Preferably, an orthographic projection of the touch electrode on the substrate falls within an orthographic projection of the non-light-emitting area of the first electrode on the substrate. The orthographic projection of the touch electrode on the substrate is located in the orthographic projection of the first electrode on the substrate in the non-luminous area, so that the touch electrode cannot shield incident light, and the transmittance of the display panel is greatly improved.

Preferably, the orthographic projection of the touch electrode on the substrate is annular, and the annular orthographic projection is sleeved outside the orthographic projection of the light emitting area of the first electrode on the substrate. The touch electrode is arranged in a ring shape, so that the area of a functional area of the touch electrode can be effectively increased, and the touch effect is improved; in addition, because the light-emitting area is usually located in the middle of the first electrode, the non-light-emitting area formed by the light-emitting area and the edge of the first electrode at intervals is an annular area, and the light-blocking area of the non-light-emitting area can be effectively utilized by setting the orthographic projection of the touch electrode on the substrate to be annular, so that the area of the touch electrode is increased.

Preferably, the touch layer includes a first touch electrode and a second touch electrode insulated from each other, the first touch electrode extends along a first direction, the second touch electrode extends along a second direction, and the first direction intersects with the second direction; the first touch electrode and the second touch electrode are located on the same layer, and the intersecting position of the first touch electrode and the second touch electrode is arranged in an insulating mode in a bridging mode, or the first touch electrode and the second touch electrode are located on different layers.

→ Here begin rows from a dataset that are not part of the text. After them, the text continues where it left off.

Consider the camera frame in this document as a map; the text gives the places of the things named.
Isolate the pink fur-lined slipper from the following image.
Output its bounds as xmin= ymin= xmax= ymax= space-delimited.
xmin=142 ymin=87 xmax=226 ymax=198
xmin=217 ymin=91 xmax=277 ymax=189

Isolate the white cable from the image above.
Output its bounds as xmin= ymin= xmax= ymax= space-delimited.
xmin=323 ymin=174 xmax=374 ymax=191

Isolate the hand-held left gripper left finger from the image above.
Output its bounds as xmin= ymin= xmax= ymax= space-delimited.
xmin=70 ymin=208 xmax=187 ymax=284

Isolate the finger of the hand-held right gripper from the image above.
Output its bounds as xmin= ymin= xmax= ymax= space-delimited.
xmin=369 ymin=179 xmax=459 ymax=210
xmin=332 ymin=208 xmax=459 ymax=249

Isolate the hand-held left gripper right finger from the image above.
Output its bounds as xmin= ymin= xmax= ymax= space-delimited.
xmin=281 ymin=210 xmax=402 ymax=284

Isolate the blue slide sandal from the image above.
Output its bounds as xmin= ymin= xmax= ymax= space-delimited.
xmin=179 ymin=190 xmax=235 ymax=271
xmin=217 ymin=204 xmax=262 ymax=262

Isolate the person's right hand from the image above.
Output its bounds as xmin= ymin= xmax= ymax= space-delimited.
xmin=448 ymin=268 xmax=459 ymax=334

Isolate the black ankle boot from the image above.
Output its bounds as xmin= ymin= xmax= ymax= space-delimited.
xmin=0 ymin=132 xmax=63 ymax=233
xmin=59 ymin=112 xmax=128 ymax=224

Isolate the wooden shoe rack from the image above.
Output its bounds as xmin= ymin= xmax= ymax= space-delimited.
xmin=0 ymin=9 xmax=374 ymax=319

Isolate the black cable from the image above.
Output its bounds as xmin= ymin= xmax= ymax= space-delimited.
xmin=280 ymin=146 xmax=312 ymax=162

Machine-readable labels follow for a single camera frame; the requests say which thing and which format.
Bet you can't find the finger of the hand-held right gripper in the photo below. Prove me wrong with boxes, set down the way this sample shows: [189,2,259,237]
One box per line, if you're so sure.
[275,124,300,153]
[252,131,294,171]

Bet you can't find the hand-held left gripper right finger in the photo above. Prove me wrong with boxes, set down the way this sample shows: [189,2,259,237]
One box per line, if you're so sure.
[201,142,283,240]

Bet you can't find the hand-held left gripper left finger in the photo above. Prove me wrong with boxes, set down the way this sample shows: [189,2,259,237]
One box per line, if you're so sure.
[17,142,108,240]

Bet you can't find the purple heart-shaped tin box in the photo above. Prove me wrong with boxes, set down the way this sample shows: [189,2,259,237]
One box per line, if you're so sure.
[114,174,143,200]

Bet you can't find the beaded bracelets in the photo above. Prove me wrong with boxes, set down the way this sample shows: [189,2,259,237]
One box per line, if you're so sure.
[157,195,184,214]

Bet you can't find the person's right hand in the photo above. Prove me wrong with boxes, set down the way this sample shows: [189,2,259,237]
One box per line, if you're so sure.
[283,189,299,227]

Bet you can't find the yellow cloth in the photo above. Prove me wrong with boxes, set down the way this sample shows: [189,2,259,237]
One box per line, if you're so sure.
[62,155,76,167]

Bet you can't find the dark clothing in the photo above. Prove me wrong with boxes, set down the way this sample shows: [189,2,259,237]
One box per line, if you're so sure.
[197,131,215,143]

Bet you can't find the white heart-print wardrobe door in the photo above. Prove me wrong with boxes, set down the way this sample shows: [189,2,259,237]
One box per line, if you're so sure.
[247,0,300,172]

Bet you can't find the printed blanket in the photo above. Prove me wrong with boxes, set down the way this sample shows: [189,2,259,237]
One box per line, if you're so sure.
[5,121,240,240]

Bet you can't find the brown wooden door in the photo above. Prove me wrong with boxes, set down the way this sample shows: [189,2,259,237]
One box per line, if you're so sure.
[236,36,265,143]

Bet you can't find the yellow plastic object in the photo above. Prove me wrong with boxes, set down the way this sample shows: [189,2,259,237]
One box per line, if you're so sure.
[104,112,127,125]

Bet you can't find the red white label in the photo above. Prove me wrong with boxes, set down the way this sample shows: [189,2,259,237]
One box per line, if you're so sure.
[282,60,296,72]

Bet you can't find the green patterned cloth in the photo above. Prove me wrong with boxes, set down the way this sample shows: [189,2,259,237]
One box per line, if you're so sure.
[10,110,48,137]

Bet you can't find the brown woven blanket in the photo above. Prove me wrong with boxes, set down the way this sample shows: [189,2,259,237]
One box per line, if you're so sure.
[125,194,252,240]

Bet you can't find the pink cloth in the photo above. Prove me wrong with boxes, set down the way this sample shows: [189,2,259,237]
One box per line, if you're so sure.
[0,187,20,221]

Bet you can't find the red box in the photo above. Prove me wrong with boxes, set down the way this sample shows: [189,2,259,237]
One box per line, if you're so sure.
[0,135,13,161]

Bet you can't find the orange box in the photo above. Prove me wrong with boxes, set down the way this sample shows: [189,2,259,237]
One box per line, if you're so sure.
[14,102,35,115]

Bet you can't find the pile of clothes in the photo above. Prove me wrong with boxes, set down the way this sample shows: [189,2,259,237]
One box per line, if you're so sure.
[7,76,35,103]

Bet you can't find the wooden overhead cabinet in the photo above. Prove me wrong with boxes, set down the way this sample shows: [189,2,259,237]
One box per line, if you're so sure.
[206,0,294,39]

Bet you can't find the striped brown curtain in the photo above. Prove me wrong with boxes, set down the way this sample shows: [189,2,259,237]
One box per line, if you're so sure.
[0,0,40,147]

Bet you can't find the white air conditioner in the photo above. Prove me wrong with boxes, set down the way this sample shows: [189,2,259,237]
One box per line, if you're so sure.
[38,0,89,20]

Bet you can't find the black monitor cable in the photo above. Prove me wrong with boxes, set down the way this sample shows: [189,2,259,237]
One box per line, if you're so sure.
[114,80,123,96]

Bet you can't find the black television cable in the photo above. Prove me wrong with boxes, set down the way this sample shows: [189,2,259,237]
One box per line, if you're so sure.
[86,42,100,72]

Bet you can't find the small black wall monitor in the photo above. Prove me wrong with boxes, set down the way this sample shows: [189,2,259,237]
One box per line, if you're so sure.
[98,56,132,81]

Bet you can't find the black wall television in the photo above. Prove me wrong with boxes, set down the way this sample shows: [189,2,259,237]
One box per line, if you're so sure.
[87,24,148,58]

Preferably, in the second direction, one first touch electrode is disposed between two adjacent second touch electrodes.

Preferably, the first touch electrode and the second touch electrode are located on the same layer, and the touch layer includes a second connection line connecting two adjacent second touch electrodes; the second connecting line comprises a bridging area, and the orthographic projection of the bridging area on the substrate covers the orthographic projection of the non-light-emitting area of the first electrode on the substrate. The orthographic projection of the bridging area on the substrate is arranged to cover the orthographic projection of the non-luminous area of the first electrode on the substrate, and at least part of the light shielding area of the bridging area can be arranged in the light shielding area of the non-luminous area of the first electrode, so that the light shielding area of the second connecting line is reduced, and the integral transmittance of the display panel is improved.

Preferably, an orthogonal projection of the bridging region on the substrate falls within an orthogonal projection of the non-light emitting region of the first electrode on the substrate.

Preferably, an orthographic projection of the bridging area on the substrate falls within an orthographic projection of the first touch electrode on the substrate. The orthographic projection of the bridging area on the substrate is in the orthographic projection of the first touch electrode on the substrate, so that a mutual capacitance structure can be formed between the bridging area and the first touch electrode, and multi-point touch is realized.

Preferably, an orthographic projection of the bridging area on the substrate coincides with an orthographic projection of the first touch electrode on the substrate.

Drawings

Fig. 1 is a cross-sectional structural view of a display panel according to an embodiment of the present invention;

FIG. 2 is a cross-sectional view of a display panel according to an embodiment of the present invention;

FIG. 3 is a top view of a display panel according to an embodiment of the present invention;

FIG. 4 is a top view of a display panel according to an embodiment of the present invention;

FIG. 5 is a top view of a display panel according to an embodiment of the present invention;

FIGS. 6-8 are sectional views in the direction DD' in FIG. 5;

FIG. 9 is a schematic diagram of traces of a bridge area in a display panel according to an embodiment of the present invention;

FIG. 10 is a schematic diagram of traces of a bridge area in a display panel according to another embodiment of the present invention;

FIG. 11 is a schematic diagram of traces of a bridge area in a display panel according to an embodiment of the present invention;

fig. 12 is a schematic structural diagram of a display device according to an embodiment of the present invention.

Detailed Description

In order to make the objects, technical solutions and advantages of the present invention more apparent, embodiments of the present invention will be described in detail below with reference to the accompanying drawings. However, it will be appreciated by those of ordinary skill in the art that numerous technical details are set forth in order to provide a better understanding of the present application in various embodiments of the present invention. However, the technical solution claimed in the present application can be implemented without these technical details and various changes and modifications based on the following embodiments.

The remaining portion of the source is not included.